■ **Recorded data**:
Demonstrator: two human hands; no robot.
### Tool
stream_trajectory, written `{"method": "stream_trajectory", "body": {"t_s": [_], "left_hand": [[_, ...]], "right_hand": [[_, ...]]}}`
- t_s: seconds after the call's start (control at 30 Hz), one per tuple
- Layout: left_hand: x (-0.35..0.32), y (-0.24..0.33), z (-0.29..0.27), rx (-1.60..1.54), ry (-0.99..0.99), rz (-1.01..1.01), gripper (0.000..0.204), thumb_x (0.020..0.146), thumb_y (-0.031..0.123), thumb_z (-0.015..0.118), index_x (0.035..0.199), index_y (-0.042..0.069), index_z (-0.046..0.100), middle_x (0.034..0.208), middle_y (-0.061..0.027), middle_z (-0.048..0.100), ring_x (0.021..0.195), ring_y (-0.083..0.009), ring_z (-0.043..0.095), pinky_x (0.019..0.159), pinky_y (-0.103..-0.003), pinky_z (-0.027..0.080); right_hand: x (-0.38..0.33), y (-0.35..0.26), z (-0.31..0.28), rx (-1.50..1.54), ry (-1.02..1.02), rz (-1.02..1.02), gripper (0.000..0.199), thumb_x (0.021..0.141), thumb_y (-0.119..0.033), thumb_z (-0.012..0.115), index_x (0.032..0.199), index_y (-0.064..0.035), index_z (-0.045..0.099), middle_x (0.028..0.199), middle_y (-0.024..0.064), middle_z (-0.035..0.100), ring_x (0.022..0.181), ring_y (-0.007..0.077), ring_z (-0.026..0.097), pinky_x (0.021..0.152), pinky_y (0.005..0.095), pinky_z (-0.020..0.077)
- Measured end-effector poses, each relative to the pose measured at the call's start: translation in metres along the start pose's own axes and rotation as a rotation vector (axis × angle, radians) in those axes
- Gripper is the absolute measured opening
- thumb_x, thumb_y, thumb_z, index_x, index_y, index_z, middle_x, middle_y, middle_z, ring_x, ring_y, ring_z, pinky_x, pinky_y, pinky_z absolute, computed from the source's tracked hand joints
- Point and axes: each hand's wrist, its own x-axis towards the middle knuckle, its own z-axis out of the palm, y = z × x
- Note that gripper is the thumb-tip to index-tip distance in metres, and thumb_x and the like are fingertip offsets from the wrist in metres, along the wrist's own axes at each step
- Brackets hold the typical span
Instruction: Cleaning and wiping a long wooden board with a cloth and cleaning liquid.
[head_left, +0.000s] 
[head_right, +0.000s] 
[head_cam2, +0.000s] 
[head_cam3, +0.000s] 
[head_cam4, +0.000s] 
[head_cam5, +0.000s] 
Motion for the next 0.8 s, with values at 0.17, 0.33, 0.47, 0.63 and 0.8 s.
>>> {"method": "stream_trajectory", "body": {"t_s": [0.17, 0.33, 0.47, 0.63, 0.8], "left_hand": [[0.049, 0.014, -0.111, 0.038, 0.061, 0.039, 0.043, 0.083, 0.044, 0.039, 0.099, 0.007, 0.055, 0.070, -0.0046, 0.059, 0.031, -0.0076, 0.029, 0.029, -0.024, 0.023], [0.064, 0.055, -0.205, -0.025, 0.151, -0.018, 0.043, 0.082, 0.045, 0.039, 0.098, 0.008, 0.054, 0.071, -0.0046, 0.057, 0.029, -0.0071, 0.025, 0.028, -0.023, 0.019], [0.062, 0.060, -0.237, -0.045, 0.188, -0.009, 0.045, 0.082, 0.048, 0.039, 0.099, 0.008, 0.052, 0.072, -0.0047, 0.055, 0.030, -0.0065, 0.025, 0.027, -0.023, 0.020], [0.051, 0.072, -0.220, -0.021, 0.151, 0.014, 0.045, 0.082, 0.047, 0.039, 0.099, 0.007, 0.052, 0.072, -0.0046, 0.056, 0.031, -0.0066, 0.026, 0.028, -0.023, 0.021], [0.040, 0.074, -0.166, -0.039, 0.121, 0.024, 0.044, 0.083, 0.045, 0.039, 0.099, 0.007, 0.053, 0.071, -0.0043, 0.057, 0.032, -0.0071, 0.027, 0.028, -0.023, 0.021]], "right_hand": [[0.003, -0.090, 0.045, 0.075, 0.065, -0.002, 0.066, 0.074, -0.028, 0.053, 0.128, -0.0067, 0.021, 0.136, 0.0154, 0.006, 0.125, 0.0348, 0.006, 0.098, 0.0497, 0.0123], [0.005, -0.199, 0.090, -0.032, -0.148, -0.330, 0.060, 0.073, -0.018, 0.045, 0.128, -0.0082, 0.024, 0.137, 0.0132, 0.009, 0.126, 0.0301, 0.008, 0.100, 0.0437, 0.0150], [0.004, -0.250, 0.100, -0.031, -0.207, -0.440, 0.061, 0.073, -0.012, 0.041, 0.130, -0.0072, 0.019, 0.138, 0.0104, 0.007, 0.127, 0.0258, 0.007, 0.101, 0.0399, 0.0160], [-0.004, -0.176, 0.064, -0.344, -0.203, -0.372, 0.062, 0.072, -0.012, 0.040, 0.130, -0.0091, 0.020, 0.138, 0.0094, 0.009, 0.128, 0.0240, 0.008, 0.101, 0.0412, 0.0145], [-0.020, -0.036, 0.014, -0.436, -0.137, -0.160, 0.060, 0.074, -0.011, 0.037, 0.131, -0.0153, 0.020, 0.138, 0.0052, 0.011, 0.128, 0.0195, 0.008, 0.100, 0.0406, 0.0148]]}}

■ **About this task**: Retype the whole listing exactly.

■ **Output below**:
Demonstrator: two human hands; no robot.
### Tool
stream_trajectory, written `{"method": "stream_trajectory", "body": {"t_s": [_], "left_hand": [[_, ...]], "right_hand": [[_, ...]]}}`
- t_s: seconds after the call's start (control at 30 Hz), one per tuple
- Layout: left_hand: x (-0.35..0.32), y (-0.24..0.33), z (-0.29..0.27), rx (-1.60..1.54), ry (-0.99..0.99), rz (-1.01..1.01), gripper (0.000..0.204), thumb_x (0.020..0.146), thumb_y (-0.031..0.123), thumb_z (-0.015..0.118), index_x (0.035..0.199), index_y (-0.042..0.069), index_z (-0.046..0.100), middle_x (0.034..0.208), middle_y (-0.061..0.027), middle_z (-0.048..0.100), ring_x (0.021..0.195), ring_y (-0.083..0.009), ring_z (-0.043..0.095), pinky_x (0.019..0.159), pinky_y (-0.103..-0.003), pinky_z (-0.027..0.080); right_hand: x (-0.38..0.33), y (-0.35..0.26), z (-0.31..0.28), rx (-1.50..1.54), ry (-1.02..1.02), rz (-1.02..1.02), gripper (0.000..0.199), thumb_x (0.021..0.141), thumb_y (-0.119..0.033), thumb_z (-0.012..0.115), index_x (0.032..0.199), index_y (-0.064..0.035), index_z (-0.045..0.099), middle_x (0.028..0.199), middle_y (-0.024..0.064), middle_z (-0.035..0.100), ring_x (0.022..0.181), ring_y (-0.007..0.077), ring_z (-0.026..0.097), pinky_x (0.021..0.152), pinky_y (0.005..0.095), pinky_z (-0.020..0.077)
- Measured end-effector poses, each relative to the pose measured at the call's start: translation in metres along the start pose's own axes and rotation as a rotation vector (axis × angle, radians) in those axes
- Gripper is the absolute measured opening
- thumb_x, thumb_y, thumb_z, index_x, index_y, index_z, middle_x, middle_y, middle_z, ring_x, ring_y, ring_z, pinky_x, pinky_y, pinky_z absolute, computed from the source's tracked hand joints
- Point and axes: each hand's wrist, its own x-axis towards the middle knuckle, its own z-axis out of the palm, y = z × x
- Note that gripper is the thumb-tip to index-tip distance in metres, and thumb_x and the like are fingertip offsets from the wrist in metres, along the wrist's own axes at each step
- Brackets hold the typical span
Instruction: Cleaning and wiping a long wooden board with a cloth and cleaning liquid.
[head_left, +0.000s] 
[head_right, +0.000s] 
[head_cam2, +0.000s] 
[head_cam3, +0.000s] 
[head_cam4, +0.000s] 
[head_cam5, +0.000s] 
Motion for the next 0.8 s, with values at 0.17, 0.33, 0.47, 0.63 and 0.8 s.
>>> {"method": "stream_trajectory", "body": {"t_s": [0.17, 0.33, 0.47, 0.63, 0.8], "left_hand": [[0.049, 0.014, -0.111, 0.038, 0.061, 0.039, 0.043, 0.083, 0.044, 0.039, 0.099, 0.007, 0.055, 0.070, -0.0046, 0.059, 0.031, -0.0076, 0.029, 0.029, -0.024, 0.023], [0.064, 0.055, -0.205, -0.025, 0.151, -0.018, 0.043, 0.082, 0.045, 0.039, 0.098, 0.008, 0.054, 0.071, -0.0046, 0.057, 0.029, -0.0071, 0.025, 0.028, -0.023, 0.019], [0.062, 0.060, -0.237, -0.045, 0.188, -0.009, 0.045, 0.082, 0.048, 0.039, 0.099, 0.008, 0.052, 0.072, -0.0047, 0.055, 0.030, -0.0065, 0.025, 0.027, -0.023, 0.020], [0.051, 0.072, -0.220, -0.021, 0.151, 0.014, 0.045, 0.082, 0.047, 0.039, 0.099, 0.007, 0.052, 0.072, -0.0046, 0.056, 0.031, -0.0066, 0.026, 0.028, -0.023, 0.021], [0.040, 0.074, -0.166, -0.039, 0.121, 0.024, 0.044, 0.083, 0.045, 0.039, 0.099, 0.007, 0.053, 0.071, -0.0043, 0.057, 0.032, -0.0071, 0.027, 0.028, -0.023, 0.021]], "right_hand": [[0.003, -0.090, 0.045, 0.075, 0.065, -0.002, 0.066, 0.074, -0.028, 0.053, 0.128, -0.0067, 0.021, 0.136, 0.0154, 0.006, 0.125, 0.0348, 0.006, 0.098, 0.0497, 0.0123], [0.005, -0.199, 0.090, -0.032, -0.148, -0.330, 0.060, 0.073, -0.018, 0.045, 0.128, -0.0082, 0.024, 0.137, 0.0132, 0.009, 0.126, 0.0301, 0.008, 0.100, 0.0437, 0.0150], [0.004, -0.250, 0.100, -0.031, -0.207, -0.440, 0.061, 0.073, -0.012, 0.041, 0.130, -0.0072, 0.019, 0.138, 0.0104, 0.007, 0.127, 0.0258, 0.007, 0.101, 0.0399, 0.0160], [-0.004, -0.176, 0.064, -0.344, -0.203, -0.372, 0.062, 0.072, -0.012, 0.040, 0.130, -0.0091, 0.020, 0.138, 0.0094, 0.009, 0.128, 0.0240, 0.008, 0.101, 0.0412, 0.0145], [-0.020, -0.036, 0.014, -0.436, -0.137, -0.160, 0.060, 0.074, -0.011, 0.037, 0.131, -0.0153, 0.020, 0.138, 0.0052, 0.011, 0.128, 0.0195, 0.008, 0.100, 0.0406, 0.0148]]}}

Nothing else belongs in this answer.